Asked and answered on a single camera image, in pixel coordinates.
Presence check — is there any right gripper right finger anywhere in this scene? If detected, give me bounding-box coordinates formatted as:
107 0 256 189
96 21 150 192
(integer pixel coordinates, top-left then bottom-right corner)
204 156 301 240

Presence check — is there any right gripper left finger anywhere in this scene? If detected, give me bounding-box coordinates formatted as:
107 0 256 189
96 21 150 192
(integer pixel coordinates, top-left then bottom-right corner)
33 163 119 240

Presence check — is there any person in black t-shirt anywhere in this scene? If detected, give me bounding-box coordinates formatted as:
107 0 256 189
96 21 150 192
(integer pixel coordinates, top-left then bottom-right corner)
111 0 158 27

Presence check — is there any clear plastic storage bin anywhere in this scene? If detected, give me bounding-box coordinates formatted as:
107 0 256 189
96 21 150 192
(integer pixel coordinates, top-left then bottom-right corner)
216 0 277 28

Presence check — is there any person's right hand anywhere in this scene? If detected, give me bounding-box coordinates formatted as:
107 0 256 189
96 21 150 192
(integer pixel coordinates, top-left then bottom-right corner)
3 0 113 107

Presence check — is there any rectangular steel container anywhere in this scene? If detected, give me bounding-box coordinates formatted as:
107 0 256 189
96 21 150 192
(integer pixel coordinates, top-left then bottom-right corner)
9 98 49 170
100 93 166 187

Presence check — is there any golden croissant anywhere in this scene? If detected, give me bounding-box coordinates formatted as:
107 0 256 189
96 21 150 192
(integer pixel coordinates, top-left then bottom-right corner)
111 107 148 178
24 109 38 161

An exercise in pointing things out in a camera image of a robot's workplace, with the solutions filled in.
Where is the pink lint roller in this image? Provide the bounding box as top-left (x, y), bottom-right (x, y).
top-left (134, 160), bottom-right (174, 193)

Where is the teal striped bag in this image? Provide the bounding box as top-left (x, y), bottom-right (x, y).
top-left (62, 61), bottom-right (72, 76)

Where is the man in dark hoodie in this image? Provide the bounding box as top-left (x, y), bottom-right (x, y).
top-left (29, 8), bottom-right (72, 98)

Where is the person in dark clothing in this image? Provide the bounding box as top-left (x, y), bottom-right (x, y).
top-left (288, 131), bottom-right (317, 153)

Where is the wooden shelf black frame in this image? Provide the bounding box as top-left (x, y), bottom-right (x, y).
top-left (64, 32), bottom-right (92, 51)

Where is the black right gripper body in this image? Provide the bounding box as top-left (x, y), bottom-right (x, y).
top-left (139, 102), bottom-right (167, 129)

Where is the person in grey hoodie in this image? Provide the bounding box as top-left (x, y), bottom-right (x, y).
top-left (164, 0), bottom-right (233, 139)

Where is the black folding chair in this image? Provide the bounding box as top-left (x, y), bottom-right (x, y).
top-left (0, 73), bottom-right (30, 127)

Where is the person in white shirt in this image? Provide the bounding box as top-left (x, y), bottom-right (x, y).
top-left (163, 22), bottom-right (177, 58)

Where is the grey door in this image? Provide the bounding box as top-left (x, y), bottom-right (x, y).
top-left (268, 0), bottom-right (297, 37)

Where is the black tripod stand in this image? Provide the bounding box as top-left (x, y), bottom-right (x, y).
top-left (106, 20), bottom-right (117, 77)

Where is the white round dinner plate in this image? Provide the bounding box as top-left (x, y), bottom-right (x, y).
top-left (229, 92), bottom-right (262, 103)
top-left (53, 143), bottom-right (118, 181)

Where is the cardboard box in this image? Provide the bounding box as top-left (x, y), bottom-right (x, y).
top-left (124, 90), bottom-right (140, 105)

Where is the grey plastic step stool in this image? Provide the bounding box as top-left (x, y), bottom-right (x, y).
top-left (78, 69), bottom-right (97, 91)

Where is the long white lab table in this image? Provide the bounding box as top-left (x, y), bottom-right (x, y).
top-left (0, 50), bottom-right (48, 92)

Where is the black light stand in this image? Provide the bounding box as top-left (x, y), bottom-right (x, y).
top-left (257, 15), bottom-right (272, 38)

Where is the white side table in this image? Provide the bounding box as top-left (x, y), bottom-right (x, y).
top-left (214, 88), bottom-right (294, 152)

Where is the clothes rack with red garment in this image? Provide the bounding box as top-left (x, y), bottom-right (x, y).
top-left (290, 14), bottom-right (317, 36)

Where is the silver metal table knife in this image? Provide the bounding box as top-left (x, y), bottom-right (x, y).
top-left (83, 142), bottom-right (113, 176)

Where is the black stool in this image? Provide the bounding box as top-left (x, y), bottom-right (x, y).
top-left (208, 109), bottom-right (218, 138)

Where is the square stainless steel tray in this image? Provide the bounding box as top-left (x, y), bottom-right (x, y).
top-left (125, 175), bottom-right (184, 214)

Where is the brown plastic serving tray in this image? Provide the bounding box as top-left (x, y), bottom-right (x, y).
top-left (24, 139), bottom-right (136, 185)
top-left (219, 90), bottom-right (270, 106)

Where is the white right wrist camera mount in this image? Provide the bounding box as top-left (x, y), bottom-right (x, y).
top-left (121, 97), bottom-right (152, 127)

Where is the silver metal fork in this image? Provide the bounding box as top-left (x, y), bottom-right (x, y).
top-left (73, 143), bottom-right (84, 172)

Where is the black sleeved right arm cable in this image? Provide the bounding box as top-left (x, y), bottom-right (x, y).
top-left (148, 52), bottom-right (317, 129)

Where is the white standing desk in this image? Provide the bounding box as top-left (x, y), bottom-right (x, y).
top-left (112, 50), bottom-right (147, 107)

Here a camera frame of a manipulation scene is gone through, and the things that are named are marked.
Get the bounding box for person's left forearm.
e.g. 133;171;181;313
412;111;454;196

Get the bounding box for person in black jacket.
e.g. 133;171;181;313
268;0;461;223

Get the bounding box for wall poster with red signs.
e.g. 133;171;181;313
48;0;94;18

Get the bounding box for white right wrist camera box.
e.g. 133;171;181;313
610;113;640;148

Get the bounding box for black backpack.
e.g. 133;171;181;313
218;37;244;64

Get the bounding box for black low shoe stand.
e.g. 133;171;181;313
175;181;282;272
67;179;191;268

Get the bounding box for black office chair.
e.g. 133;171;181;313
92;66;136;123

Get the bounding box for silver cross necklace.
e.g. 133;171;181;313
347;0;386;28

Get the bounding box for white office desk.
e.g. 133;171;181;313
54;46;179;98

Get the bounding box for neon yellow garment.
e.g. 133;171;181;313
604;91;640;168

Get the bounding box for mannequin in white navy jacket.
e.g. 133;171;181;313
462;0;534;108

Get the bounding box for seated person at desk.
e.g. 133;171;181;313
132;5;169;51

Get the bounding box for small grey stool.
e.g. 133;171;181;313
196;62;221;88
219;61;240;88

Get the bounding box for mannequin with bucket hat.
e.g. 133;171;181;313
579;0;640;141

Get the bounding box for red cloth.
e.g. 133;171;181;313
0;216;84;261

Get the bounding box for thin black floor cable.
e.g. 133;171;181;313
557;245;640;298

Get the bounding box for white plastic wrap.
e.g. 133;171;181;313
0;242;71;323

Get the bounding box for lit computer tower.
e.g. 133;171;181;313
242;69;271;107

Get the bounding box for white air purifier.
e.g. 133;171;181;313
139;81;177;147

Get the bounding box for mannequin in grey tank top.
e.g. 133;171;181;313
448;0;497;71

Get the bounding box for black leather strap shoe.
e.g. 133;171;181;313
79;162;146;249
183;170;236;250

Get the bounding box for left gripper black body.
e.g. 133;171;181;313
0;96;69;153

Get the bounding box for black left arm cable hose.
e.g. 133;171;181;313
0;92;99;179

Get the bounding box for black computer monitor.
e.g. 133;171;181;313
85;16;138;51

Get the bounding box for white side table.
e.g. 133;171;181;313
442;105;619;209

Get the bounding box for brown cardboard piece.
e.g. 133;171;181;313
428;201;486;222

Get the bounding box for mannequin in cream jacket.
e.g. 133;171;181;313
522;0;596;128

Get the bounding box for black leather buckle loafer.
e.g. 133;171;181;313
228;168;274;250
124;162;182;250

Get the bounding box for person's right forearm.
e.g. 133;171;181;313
^^^^
Exercise details: Where a line of the material above holds the string "office", copy that line.

Worked solution:
Get the bounding box for black office chair.
Get the bounding box for white office desk.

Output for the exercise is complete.